Work required: Identify each line below that contains the word "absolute", and copy it out.

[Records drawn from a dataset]
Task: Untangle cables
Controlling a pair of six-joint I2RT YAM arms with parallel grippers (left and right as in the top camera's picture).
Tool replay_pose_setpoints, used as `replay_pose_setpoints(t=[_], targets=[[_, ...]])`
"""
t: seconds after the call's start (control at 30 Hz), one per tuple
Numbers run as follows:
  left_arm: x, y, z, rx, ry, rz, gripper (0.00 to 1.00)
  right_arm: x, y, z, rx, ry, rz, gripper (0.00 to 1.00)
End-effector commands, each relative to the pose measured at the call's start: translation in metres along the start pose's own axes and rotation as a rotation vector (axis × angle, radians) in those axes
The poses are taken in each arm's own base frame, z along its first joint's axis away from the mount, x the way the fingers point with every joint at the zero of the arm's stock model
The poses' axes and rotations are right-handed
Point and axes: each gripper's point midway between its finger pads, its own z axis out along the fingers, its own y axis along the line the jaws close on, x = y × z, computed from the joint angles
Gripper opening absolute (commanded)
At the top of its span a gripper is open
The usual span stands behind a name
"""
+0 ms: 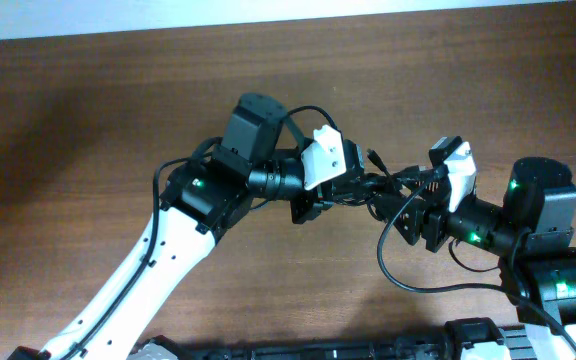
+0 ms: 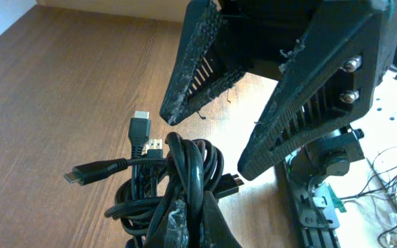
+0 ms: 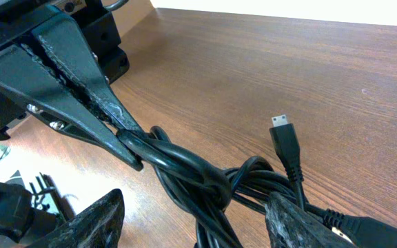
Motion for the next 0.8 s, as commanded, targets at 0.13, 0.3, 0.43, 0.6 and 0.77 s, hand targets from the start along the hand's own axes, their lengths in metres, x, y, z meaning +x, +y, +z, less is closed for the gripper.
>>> replay_pose_setpoints(t=[0.13,0.3,0.43,0.6,0.77], targets=[[-0.030,-0.031,-0.014,0.125,-0.119,0.171,0.00,-0.002,0.001,-0.001,0.004,-0.001,-0.023,0.66],[-0.038,-0.038,-0.016,0.165,-0.159,0.195,0.00,0.001,0.004,-0.001,-0.011,0.008,-0.014,0.65],[-0.049,-0.042,-0.019,0.190,-0.211,0.246,0.00,0.000,0.030,-0.003,-0.166,-0.010,-0.128,0.51],[-0.056,-0.037,-0.020,0.165,-0.231,0.280,0.00,-0.001,0.037,-0.005,-0.202,-0.018,-0.159,0.04],[-0.063,-0.014,-0.018,0.053,-0.217,0.134,0.54,-0.005,0.037,-0.005,-0.203,-0.035,-0.174,0.04]])
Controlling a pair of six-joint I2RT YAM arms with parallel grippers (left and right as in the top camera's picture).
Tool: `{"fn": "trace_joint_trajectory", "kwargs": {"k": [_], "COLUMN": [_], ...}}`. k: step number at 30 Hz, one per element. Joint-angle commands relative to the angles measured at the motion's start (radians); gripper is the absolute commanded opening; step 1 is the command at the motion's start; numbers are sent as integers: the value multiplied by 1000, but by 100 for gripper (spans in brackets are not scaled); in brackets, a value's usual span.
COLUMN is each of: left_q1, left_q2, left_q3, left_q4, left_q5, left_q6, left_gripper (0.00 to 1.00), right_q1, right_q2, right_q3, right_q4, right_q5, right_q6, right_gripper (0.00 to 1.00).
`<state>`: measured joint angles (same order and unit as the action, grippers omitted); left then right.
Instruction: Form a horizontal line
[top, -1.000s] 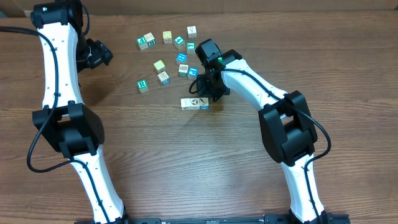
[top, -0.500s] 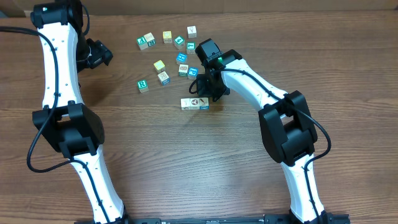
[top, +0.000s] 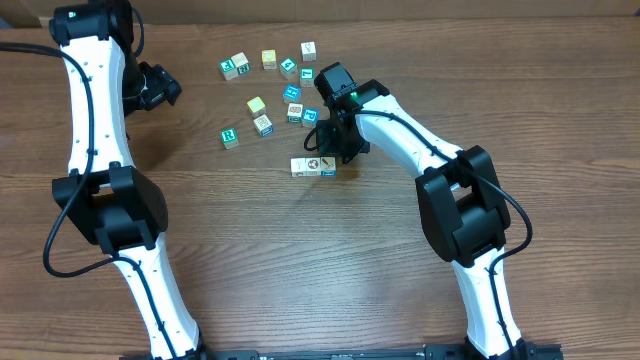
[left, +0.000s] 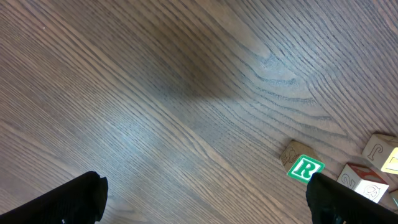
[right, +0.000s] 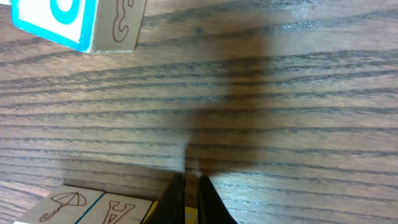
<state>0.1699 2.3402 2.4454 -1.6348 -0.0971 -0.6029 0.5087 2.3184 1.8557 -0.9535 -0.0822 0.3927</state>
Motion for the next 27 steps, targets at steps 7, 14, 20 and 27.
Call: {"fn": "trace_joint_trajectory", "kwargs": {"k": [7,14,20,27], "left_q1": [-7,-7,-7,-6], "left_q2": [-6,-6,-6,-6], "left_q3": [-2,-3,-3,-3], "left_q4": [-2,-2,-2,-2], "left_q5": [-2,-2,-2,-2], "left_q6": [-3,-3,-3,-3], "left_gripper": [100,100,100,100], "right_q1": [3,3,3,3], "right_q2": [8,8,8,8], "right_q3": [-4,-5,-5,-4], "right_q4": [17,9,4,4], "right_q5": [-10,-10,-11,-26], "right_q6": [-1,-1,-1,-1], "right_gripper": [4,4,4,4]}}
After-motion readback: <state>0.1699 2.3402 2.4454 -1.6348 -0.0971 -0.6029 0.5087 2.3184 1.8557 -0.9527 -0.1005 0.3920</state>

Written response:
Gripper opening absolute (commanded)
Tool: `{"fn": "trace_joint_trajectory", "kwargs": {"k": [_], "COLUMN": [_], ...}}`. k: step number at 30 Hz, one per element. Joint-angle commands relative to the angles measured at the motion's start (radians); gripper is the absolute commanded opening; step 1 is the command at the motion's start; numbers are sent as integers: the value multiplied by 1000, but by 100 for gripper (spans in brackets are not scaled); in brackets, a value's usual span.

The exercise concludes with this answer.